There’s a gap in the cars and buses, and John darts to the other side of the road. The pavements here are covered with a copper mush of beech leaves. A long wall of sandstone stops him from staring at the huge houses sitting behind loaded conker trees. Each has a gate, a break in the wall, with stone posts and carved names- Arndene, Dunvegan, Priors Lea– so they’re not that private.
He reaches the corner that he dreads. Not because the school building is close by, but because he will be there. There’s no name- John tries to listen for it when Mrs Lavender calls out the register, but her voice is so gentle, and sounds so different from anything he’s heard before, that he can’t understand a lot of what she says. Even his own name sounds long, like she’s taking the middle sound and dragging it out. But there is no sign of the boy today, and John wonders if he’s late getting to school. There are no clocks in Tunnel Cottage. When Dad was going to work, he would always get them up by banging doors and making porridge. Now, he doesn’t seem to go to work, which makes John wonder who’s looking after the tunnel and the lines, and then he adds that worry to his list.

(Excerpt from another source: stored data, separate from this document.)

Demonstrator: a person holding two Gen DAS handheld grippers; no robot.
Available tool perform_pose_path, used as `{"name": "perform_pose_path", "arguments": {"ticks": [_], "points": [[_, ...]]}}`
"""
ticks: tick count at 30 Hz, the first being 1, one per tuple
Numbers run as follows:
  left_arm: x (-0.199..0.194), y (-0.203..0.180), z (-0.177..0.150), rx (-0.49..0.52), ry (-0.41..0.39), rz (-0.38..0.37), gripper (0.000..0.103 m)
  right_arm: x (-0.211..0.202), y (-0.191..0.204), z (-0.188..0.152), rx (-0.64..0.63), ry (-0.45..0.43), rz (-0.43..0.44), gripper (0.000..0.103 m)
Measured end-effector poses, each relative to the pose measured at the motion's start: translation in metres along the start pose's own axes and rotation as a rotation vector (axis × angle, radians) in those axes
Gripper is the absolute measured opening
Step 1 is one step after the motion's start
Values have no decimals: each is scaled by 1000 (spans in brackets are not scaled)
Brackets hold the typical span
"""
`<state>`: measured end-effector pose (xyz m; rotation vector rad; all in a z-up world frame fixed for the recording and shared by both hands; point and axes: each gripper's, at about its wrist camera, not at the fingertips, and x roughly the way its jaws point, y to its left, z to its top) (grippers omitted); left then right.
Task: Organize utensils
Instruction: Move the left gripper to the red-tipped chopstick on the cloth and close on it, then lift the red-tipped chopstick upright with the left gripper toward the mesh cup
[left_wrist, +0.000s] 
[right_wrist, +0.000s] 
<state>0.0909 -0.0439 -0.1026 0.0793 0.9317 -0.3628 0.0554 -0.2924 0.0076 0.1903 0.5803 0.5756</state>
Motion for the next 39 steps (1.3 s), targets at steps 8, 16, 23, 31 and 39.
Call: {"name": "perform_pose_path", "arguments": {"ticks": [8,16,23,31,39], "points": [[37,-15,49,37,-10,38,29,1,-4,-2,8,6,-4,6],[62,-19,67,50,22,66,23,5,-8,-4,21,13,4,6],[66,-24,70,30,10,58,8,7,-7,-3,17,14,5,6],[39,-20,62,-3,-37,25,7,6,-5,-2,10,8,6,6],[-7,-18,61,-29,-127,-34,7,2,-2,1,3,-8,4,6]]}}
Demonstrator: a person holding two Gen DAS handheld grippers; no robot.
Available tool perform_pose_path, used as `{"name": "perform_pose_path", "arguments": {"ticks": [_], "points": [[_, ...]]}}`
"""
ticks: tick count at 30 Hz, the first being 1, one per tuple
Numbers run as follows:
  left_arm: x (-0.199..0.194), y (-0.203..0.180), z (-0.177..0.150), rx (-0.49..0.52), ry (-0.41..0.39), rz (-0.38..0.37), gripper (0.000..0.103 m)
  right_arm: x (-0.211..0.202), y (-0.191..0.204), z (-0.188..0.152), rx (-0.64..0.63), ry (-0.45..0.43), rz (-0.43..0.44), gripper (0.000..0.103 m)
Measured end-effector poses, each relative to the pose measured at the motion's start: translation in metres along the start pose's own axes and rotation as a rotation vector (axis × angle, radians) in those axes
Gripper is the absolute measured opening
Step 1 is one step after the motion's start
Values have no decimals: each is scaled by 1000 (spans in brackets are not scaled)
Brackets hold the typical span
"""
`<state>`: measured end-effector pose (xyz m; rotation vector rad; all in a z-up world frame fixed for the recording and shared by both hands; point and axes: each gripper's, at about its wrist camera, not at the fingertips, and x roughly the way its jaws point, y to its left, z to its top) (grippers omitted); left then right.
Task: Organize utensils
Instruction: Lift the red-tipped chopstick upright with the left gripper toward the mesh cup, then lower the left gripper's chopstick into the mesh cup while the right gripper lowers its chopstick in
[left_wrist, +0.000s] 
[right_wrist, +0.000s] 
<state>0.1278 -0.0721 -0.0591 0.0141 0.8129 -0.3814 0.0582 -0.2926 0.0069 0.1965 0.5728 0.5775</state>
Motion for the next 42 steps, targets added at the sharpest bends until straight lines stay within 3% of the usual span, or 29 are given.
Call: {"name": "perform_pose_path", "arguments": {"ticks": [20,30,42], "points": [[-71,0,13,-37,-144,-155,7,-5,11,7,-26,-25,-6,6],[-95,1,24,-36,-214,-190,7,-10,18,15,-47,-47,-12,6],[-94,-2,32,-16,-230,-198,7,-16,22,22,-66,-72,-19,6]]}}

‘Rubber Johnny. Blubber Johnny.’
He’s here, stepping out from behind the thick trunk of a tree. With him are two other boys, tall and smart and Persil-white. John puts his head down and barges forward. He’s conscious of his skinny arms, clutching the Tupperware box to his chest. The others block his way.
‘What you got for din-dins today, blubber-boy?’
He’s hit a wall of white polo shirts. His is yellowing, the same one he wears every day. With his head thrust forward he tries to break through their ranks, like he’s a soldier, or that king of the woods from his imagination. He’ll sometimes escape with only a few prods and pokes, especially if there’s a mam or dad around, walking their kids to school, kissing them at the gates, waiting anxiously for their return. Today though, there’s no one.
His lunch box is torn from his hands. It clatters onto the pavement and the water beaker spills out.
‘Bread and water again, rubber-Johnny? Can’t your mam afford anything else?’
John’s guts are doing their thing, bubbling, making him wonder which end the bubbles will escape from. An elbow jab usually gets him through but today, his arms are heavy with fear and the weight of hopelessness.
Two hands slam into the upper part of his back, and he falls forward, hitting the pavement with a razor of pain. Concrete on bare knees. The air rushes from his chest. Feet shuffle around him. Black shoes with laces, and so shiny. The soles are like tractor tyres, and they’re coming right at him. With his hands spread out across the crown of his head, he scrunches up his eyes and tries to hold in that watery fear. But out it comes, hot and heavy, from between his legs. He can’t stop it any more than he can stop the water springing from his eyes.